Dear Lisa,  Thought I would shoot you another quick update from my week…

A lot of big stuff happened via phone calls this week…

My cell phone rang while I was in the tub Tuesday night.  When I got out, I had a voice mail from the nurse at the Urologist.  She was following up on a PSA blood test and asked me to call her right back.  She’d  tried two times and even though it was only a couple of minutes later, the office was closed by the time I tried.

You’d be proud of me.  I didn’t let the  “not knowing  what the nurse wanted to tell me” rob me of a good nights sleep.  I was pretty sure the numbers were still elevated, but since I had just had a biopsy in April and things came back fine, I hoped it was a routine call.

8:30 the next morning I reached Jen, the nurse.  After she verified who I was, she let me know my numbers while still elevated were stable,and they would see me next Spring for my annual check up.

Ah, the simple joys of life… (reasonably good health.)
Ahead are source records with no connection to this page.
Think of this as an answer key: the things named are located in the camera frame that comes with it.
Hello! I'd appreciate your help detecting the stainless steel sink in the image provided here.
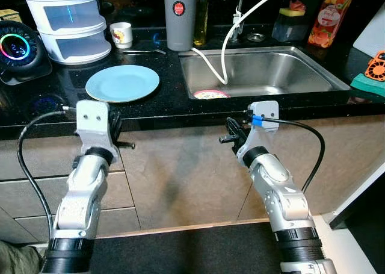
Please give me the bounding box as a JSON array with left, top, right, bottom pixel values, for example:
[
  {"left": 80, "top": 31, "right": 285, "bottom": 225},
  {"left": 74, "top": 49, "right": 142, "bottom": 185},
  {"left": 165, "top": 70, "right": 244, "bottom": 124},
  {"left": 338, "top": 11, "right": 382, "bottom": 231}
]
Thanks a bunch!
[{"left": 179, "top": 45, "right": 351, "bottom": 100}]

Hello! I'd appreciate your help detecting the small yellow box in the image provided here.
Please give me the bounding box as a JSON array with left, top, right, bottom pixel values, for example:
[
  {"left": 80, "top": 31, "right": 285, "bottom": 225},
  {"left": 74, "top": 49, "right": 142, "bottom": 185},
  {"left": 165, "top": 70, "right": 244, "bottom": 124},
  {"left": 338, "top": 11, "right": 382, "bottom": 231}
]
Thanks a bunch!
[{"left": 0, "top": 9, "right": 23, "bottom": 23}]

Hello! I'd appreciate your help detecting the grey water filter canister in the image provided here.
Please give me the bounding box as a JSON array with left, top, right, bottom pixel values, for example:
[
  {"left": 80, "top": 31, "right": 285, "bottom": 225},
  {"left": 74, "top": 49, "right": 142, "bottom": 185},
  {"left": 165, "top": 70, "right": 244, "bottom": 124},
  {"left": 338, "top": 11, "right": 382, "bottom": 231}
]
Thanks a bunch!
[{"left": 164, "top": 0, "right": 227, "bottom": 52}]

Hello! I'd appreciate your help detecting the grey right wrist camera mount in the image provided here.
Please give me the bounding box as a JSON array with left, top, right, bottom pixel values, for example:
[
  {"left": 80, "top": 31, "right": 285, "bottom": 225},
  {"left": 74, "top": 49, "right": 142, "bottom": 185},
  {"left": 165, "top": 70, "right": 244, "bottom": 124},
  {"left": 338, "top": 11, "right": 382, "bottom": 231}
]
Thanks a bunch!
[{"left": 238, "top": 101, "right": 280, "bottom": 166}]

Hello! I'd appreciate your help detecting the orange soap pump pouch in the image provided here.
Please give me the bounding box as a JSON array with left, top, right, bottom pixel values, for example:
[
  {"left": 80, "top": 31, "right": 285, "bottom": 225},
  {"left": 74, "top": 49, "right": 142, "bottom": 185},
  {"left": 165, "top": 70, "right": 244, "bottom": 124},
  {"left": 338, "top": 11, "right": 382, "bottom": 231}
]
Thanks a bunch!
[{"left": 308, "top": 0, "right": 354, "bottom": 49}]

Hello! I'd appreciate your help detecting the light blue plate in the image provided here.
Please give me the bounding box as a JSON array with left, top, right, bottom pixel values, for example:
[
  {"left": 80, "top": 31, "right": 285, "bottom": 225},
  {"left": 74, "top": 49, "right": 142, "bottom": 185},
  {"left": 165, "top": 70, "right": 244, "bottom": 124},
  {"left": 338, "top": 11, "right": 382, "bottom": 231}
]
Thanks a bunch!
[{"left": 85, "top": 65, "right": 161, "bottom": 103}]

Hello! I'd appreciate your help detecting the pink rimmed floral plate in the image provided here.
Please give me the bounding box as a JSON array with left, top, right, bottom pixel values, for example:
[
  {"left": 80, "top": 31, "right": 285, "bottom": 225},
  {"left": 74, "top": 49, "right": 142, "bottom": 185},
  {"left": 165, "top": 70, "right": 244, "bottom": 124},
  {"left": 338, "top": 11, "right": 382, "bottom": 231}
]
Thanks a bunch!
[{"left": 192, "top": 89, "right": 231, "bottom": 100}]

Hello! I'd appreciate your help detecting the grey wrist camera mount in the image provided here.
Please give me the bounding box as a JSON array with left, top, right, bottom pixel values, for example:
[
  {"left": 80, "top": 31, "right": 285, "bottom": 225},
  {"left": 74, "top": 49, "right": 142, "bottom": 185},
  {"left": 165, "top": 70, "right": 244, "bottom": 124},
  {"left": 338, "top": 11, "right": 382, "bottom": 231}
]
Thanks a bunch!
[
  {"left": 238, "top": 101, "right": 280, "bottom": 166},
  {"left": 75, "top": 101, "right": 119, "bottom": 161}
]

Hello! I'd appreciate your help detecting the yellow oil bottle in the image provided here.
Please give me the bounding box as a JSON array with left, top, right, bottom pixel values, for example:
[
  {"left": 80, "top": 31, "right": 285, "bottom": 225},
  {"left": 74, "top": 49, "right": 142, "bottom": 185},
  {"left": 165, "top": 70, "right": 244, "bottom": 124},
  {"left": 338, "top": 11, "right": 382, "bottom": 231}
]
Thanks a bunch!
[{"left": 192, "top": 0, "right": 210, "bottom": 48}]

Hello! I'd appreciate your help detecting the small white printed cup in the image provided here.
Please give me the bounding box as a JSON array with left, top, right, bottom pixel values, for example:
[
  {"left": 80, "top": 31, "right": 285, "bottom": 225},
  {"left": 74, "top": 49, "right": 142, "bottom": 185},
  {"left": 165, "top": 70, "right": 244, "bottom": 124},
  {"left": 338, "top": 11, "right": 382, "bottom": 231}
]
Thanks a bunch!
[{"left": 109, "top": 22, "right": 133, "bottom": 49}]

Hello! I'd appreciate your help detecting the yellow sponge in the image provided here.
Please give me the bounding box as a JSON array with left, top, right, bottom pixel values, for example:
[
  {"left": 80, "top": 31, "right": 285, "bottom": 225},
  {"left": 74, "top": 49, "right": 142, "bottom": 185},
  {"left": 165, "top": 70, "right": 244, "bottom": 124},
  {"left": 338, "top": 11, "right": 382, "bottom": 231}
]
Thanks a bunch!
[{"left": 280, "top": 9, "right": 306, "bottom": 19}]

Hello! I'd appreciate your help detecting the olive cloth covered leg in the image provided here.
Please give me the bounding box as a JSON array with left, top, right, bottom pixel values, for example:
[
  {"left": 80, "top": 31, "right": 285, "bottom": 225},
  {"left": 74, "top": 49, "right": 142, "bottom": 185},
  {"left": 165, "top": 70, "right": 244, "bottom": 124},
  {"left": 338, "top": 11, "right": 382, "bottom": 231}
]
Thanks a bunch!
[{"left": 0, "top": 240, "right": 44, "bottom": 274}]

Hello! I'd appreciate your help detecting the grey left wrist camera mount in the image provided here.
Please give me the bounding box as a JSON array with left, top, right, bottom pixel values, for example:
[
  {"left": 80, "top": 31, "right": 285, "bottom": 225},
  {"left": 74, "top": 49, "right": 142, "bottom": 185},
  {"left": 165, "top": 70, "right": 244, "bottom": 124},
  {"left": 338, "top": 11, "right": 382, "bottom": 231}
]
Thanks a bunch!
[{"left": 75, "top": 101, "right": 119, "bottom": 161}]

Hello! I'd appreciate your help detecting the chrome sink faucet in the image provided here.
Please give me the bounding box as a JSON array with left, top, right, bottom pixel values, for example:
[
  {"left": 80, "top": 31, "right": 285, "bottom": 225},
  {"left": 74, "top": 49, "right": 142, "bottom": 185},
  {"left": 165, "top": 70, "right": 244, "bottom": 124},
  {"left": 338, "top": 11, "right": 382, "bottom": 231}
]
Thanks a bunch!
[{"left": 232, "top": 0, "right": 248, "bottom": 43}]

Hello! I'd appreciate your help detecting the dark sponge holder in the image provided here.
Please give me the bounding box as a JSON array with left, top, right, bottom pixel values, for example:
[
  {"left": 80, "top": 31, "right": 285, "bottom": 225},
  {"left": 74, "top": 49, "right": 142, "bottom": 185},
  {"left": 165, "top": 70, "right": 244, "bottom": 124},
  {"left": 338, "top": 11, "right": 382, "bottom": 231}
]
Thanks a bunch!
[{"left": 272, "top": 14, "right": 309, "bottom": 43}]

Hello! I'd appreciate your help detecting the steel fork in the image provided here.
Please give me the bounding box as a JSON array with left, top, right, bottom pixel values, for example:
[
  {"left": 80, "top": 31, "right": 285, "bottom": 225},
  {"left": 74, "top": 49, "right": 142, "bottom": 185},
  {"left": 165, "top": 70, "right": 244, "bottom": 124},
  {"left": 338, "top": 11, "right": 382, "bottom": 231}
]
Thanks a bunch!
[{"left": 122, "top": 49, "right": 168, "bottom": 56}]

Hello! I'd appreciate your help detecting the green sponge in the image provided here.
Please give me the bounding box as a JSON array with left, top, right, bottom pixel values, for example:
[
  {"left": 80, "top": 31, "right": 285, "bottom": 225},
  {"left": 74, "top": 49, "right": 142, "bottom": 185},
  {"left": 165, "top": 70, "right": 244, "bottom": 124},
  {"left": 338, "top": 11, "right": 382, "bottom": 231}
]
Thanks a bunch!
[{"left": 350, "top": 73, "right": 385, "bottom": 103}]

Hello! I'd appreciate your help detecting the white tiered food container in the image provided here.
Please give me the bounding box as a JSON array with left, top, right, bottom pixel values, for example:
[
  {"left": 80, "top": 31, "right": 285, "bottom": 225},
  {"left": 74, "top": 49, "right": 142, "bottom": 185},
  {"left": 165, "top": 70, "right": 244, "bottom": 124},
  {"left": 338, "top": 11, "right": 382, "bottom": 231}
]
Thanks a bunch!
[{"left": 21, "top": 0, "right": 112, "bottom": 66}]

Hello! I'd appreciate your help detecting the grey cabinet door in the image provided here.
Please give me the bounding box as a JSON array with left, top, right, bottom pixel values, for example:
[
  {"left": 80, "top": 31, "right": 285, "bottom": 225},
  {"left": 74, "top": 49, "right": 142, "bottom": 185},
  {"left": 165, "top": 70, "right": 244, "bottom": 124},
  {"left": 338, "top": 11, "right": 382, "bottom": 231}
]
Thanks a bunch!
[
  {"left": 120, "top": 126, "right": 283, "bottom": 232},
  {"left": 238, "top": 114, "right": 385, "bottom": 222}
]

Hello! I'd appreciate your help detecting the black floor mat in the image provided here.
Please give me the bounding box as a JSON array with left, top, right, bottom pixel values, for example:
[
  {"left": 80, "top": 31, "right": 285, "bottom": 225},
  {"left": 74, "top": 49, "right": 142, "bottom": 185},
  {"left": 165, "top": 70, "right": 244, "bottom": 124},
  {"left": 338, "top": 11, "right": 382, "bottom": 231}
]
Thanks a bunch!
[{"left": 36, "top": 217, "right": 334, "bottom": 274}]

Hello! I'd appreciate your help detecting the orange mini fan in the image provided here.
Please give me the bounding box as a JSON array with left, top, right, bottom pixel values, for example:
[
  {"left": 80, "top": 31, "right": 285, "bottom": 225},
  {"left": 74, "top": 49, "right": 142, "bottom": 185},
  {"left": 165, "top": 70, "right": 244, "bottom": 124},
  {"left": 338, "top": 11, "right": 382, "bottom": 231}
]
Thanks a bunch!
[{"left": 364, "top": 51, "right": 385, "bottom": 82}]
Wednesday night we got a phone call from our friend Leslie. She was calling to let us know, our friend Helen had passed away quietly in her sleep the night before.  Helen was a remarkable woman, lived to be 92, and the last several years have been filled with suffering.  She lost her sister, husband and grandson all within a few months span.  Broke her hip (I think) (and maybe one of her arms)..but due to the fragile nature of her bones, her age, and what her body had done the last time she had surgery, they decided the best thing to do was just put her in some kind of brace.

Thursday morning, I was 30 feet in the air, framing a roof.  Phone rang, it was daughter #3.  I answered because she was only a couple of days from her due date.  She was calling from the hospital to let me know, she’d just given birth to a beautiful baby girl….it was her first baby.
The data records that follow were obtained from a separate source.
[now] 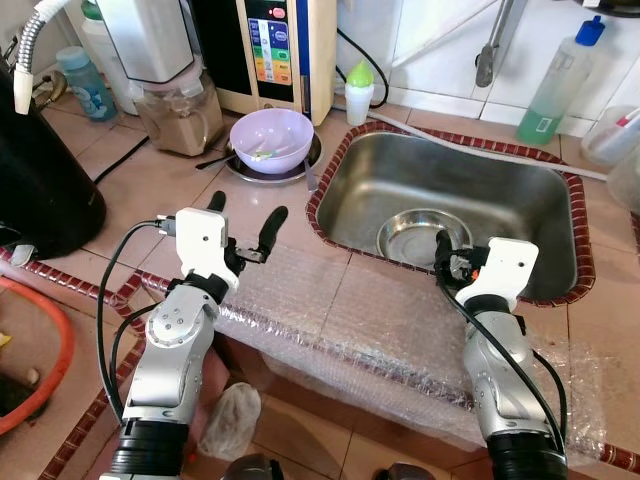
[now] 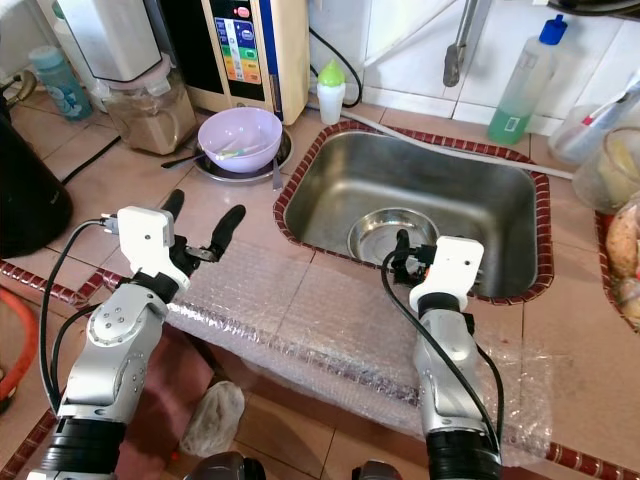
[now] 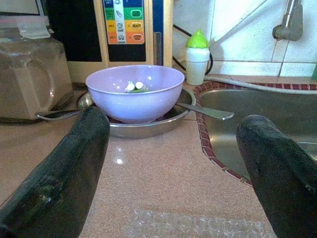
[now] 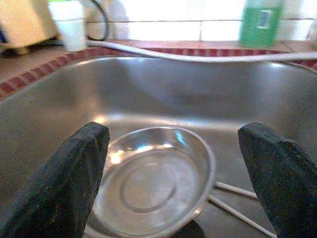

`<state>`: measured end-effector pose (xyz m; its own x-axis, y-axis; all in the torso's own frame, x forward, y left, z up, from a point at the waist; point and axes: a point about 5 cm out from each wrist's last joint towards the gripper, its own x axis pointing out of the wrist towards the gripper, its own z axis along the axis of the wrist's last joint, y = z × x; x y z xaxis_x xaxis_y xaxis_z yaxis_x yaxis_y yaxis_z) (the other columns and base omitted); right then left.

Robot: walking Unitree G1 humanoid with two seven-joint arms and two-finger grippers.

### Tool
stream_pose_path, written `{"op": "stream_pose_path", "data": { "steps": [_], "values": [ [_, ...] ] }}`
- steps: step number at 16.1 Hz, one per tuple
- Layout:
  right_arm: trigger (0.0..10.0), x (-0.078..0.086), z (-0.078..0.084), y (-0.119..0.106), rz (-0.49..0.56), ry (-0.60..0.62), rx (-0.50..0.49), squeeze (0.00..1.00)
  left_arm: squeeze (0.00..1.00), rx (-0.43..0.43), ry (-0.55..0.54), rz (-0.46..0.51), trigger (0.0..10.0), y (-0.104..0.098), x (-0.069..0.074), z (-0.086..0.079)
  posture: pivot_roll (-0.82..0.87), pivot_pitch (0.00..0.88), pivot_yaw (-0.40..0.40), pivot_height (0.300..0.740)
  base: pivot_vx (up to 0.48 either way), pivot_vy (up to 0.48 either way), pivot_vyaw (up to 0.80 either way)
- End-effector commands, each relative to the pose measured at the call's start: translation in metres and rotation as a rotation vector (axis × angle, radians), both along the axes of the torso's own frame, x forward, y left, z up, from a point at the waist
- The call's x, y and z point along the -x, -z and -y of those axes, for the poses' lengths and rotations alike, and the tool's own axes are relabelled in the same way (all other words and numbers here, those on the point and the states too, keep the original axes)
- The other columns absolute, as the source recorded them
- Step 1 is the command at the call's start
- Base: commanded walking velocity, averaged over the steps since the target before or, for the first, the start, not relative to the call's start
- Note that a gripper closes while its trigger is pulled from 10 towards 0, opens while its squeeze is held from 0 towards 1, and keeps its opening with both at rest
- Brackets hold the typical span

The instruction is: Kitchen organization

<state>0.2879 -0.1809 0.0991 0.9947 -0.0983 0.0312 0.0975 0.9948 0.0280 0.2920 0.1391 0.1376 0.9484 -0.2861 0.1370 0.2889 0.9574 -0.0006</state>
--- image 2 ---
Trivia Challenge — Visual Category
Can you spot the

That same  morning,  a large formation of wild geese flew over us, headed South.   They were several thousand feet up.

What a breath taking sight.

My whole crew stopped for a minute just to take it in. ( One of the simple perks of working outside.)
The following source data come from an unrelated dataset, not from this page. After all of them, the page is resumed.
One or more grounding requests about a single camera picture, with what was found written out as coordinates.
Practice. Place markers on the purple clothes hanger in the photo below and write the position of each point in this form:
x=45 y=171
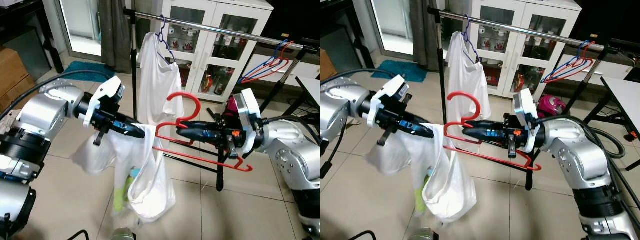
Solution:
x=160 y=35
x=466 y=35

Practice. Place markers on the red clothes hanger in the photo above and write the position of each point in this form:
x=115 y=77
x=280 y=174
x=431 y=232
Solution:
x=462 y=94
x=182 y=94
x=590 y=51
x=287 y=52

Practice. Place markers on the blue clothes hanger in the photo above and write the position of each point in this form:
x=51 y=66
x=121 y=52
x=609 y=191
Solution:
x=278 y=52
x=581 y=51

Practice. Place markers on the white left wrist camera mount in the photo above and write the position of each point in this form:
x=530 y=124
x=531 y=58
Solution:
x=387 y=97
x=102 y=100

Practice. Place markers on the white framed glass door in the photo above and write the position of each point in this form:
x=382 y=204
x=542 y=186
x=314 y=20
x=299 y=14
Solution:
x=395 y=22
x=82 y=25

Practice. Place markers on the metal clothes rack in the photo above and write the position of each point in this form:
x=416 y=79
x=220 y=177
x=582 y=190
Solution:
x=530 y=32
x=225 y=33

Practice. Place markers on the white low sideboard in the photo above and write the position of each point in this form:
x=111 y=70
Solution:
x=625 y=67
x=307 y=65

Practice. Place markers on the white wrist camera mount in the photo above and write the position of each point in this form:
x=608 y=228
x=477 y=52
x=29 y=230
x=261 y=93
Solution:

Well, need to wrap this up. We have Helen’s funeral in the morning, then we are taking a mini road trip to meet the latest addition to our family. Alcina Kyra  6 pounds 9 oz.  18 inches long.

Stay in touch.DM

Here’s a poem titled Wild Geese by Mary Oliver I wanted to include:

Here are a couple of pictures from the week:

brady addition 2015 (3)

Two story addition I am currently working on. The peak on this side is close to 30 feet up. (and I hate heights) 🙂

large formation of geese

  (I did not have my camera on me, so I found this picture on line that is similar.)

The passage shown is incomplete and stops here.